Authors: Sarah King
by Sarah King
Published by TouchPoint Romance
an imprint of TouchPoint Press
Cover Art by Colbie Myles
Edited by Amanda Wimer
First and foremost, to my husband of 10 years. Your encouragement is what kept this dream of mine alive. Words alone could never express my love for you. To my two children and nephew, I hope this shows you to never give up on your dreams. You are all capable of anything you set your minds to. I love you three to infinity and beyond! To my parents and sister, thank you for listening to and reading all of my “silly stories” growing up. Your love and support mean the world to me. And last, but by no means least, my friends. I’ve met some wonderful people over the years and I doubt I would have made it this far without your friendship! Becky Schenck and Amanda Wimer, you ladies are awesome and I can’t thank you enough for all your help! And to my ladies in “therapy” with me…Ann, Chris, Christie, Cindy, Dianne, Kate, Kiley, Laura, Libby, Lisa, and Misty…
you are the best and I love you all!
The moon painted an eerie glow in the sky over the ocean. Cool, salty wind rolled off the waves as Lisa pulled her knees to her chest, trying to keep warm. Sipping her tea, she stared out at the horizon. She had come to the beach to escape her thoughts, but everything she saw just reminded her of him. His voice ringing in her ears, pleading with her not to go, his warm hand slipping through hers as she drove away… Lisa shook her head, trying to rid herself of the image, but it was burned into her memory. A shudder rippled through her. Perhaps it was time to go inside.
As she closed the balcony door, the phone rang “Hello?”
“Lisa, it’s me. Please don’t hang—”
Placing the phone back into its cradle, she sank down onto the bed. When the phone rang again, she pulled the cord out of the wall and threw the phone on the floor. She fought the tears that threatened to consume her. “No,” she willed herself “I will not cry anymore.” Crossing into the bathroom, she splashed some water on her face. Lisa hardly recognized the pale, drawn reflection staring back at her. Blue eyes which usually sparkled were now surrounded by dark rings, and long, brown hair hung limply around her shoulders. She couldn’t even remember if she’d taken a shower that morning. With a deep breath, Lisa realized that she had to get her life in order. Pacing around the room, she tried to figure out what to do first. The hotel walls quickly closed in on her, making her feel claustrophobic. Maybe a change of scenery would help. Grabbing her jacket, Lisa pocketed the room key as she pulled the door shut behind her. Still fighting her claustrophobia, she bypassed the elevator and took the stairs down three flights to the lobby. Almost to the exit, a voice called out to her.
“Excuse me, Miss? Are you Lisa James?”
She approached the night manager warily. “Yes…why?”
“I have a message for you.” He held out a piece of paper.

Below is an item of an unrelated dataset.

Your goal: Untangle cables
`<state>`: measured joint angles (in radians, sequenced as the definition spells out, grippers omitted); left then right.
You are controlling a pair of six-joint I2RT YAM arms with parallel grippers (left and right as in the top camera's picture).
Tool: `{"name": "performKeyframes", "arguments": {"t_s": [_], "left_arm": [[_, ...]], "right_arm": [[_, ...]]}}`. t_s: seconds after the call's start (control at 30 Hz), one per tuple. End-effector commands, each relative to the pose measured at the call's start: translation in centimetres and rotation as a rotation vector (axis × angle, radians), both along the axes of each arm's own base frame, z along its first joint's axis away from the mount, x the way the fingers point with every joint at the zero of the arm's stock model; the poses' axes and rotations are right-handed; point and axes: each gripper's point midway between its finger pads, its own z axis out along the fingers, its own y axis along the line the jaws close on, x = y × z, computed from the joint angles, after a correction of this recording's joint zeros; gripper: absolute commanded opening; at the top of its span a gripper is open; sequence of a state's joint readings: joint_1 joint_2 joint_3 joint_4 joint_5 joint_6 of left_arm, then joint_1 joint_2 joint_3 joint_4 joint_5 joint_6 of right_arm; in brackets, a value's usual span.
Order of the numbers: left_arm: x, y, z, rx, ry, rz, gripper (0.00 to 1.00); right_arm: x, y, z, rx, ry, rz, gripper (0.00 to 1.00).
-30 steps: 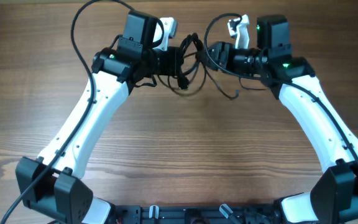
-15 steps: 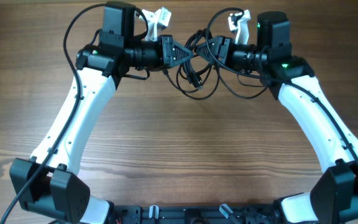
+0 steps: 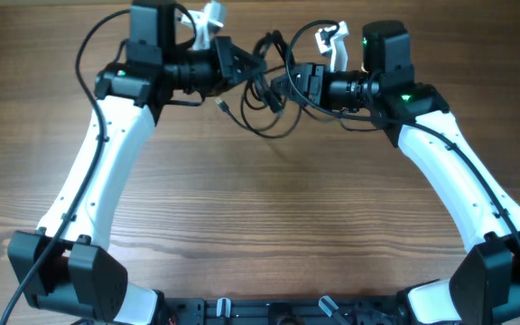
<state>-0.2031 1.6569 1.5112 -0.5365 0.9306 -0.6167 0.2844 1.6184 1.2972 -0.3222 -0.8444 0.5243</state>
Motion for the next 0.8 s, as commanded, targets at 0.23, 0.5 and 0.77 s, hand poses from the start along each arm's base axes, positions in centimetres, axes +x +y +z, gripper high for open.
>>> {"name": "performKeyframes", "arguments": {"t_s": [0.23, 0.5, 0.77], "left_arm": [[-3.0, -1.2, 6.6, -0.245, -0.035, -0.21, 0.04], [-3.5, -1.3, 7.6, -0.278, -0.065, -0.255, 0.04], [-3.4, -1.4, 8.3, -0.316, 0.048, -0.228, 0.04]], "right_arm": [[-0.3, 1.6, 3.5, 0.129, -0.143, 0.136, 0.63], [-0.7, 2.1, 5.4, 0.191, -0.2, 0.189, 0.68], [0.5, 3.3, 6.2, 0.171, -0.277, 0.122, 0.68]]}}
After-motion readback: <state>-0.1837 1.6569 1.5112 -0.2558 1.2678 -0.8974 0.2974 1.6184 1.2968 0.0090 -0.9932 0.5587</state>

Swallowing hard, she reached out with shaking hands and pocketed the note. “Thank you,” she whispered before walking toward the exit.
“The gentleman who called said it was urgent,” the manager called after her as she pushed open the door.

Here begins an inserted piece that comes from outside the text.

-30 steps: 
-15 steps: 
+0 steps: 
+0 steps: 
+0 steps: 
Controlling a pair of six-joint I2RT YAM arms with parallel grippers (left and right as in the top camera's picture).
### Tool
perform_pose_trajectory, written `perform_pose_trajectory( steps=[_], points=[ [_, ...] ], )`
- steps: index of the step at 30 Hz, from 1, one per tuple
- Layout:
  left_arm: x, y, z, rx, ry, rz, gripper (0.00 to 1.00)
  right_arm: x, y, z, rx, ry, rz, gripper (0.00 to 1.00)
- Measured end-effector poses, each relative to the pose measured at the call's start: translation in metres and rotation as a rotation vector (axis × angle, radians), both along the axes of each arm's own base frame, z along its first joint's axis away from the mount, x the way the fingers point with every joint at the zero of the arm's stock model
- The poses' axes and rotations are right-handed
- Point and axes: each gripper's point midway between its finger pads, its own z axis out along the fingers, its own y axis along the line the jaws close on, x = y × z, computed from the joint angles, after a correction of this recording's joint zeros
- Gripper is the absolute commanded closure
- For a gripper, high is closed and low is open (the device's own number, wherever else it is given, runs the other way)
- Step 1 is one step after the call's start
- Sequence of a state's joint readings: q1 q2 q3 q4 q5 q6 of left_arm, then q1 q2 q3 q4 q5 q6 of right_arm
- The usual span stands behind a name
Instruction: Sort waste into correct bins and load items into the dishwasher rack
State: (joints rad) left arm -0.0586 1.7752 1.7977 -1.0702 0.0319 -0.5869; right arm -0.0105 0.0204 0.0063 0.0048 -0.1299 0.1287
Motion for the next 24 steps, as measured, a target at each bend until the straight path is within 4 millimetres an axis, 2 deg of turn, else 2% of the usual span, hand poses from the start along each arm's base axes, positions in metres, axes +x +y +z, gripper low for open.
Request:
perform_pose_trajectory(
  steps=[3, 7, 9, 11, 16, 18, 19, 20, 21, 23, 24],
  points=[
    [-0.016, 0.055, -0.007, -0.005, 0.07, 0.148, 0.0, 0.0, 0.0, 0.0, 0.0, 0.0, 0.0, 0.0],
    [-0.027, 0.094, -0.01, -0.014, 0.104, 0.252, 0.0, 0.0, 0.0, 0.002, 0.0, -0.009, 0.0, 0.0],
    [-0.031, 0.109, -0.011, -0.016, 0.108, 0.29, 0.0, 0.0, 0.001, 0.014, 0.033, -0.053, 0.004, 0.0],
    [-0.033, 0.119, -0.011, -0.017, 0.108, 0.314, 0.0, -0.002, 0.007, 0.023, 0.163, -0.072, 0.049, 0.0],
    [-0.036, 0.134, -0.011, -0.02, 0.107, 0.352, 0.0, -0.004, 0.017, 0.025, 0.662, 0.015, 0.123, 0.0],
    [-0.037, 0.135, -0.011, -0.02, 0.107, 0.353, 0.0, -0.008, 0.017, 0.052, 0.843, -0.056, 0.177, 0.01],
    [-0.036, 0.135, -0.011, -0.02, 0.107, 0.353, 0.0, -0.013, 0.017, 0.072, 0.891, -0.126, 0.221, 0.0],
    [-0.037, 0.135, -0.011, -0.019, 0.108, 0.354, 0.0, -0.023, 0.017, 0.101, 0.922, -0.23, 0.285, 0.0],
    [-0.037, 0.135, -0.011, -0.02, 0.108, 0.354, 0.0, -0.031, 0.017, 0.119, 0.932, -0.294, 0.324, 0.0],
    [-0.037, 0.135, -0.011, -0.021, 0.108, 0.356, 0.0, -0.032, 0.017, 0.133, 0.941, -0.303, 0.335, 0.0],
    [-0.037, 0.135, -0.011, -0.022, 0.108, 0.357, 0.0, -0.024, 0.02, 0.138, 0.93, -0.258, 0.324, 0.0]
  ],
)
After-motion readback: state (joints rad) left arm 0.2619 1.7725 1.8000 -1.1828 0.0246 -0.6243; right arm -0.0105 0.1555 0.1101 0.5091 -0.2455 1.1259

Nodding once, Lisa pushed open the doors and let the cool night air greet her.
Lisa tried to ignore the cold as she spotted a bench situated under a light and made her way toward it to sit down. The note felt like it weighed a ton as she pulled it from her pocket. Only one sentence was scrawled across the paper, but it was enough to shatter her heart all over again. “Blue Twilight is finished.”

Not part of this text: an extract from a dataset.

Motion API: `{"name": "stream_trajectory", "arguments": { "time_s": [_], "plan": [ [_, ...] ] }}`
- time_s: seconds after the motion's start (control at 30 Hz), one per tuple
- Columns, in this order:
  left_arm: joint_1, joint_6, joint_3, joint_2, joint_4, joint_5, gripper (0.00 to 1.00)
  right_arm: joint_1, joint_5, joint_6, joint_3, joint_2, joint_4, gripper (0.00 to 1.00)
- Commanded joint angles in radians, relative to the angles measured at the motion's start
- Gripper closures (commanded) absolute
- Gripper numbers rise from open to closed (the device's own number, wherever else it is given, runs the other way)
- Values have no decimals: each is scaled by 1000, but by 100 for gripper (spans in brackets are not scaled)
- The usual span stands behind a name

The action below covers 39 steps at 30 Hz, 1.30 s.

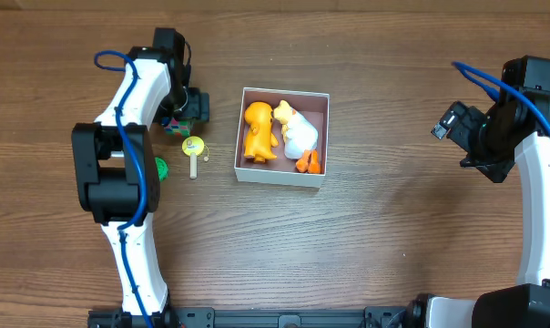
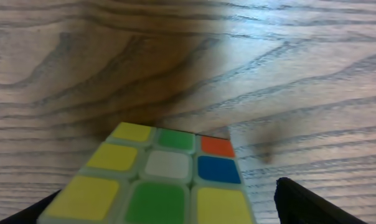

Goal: Pack container
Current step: 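Grasp the Rubik's cube with the left gripper, then lower the Rubik's cube into the box front and release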

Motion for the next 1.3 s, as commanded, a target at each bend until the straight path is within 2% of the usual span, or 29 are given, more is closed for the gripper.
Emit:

Luck had to be her middle name. Lisa opened her car door and stared at the house she could now call her own. Taking a quick glance up and down the street, she did a little victory dance. Still smiling, she raced up the front steps and unlocked the door. Her smile faltered a bit as she took in the condition of the interior. The house had sat empty for over a year, and it showed. Nothing a little elbow grease couldn’t take care of, she decided, as she ran her finger through a particularly thick coating of dust.
Wiping her hands on her jeans, she quickly walked through the house, opening windows to help air things out even as she turned the air conditioning on. Her mother would have a heart attack, she thought snorting quietly. She was glad she’d thought to have the electricity turned on before she arrived. A slight breeze started to blow through the house, circulating some of the stale air out. Lisa stared longingly at the couch in the living room, but her things wouldn’t unload themselves. With a sigh, she walked back to her car to begin bringing stuff inside.
A year ago, a messenger had delivered documents stating Lisa was left the house on Sycamore Avenue by her Great Aunt Layla. To say Lisa had been shocked would be an understatement.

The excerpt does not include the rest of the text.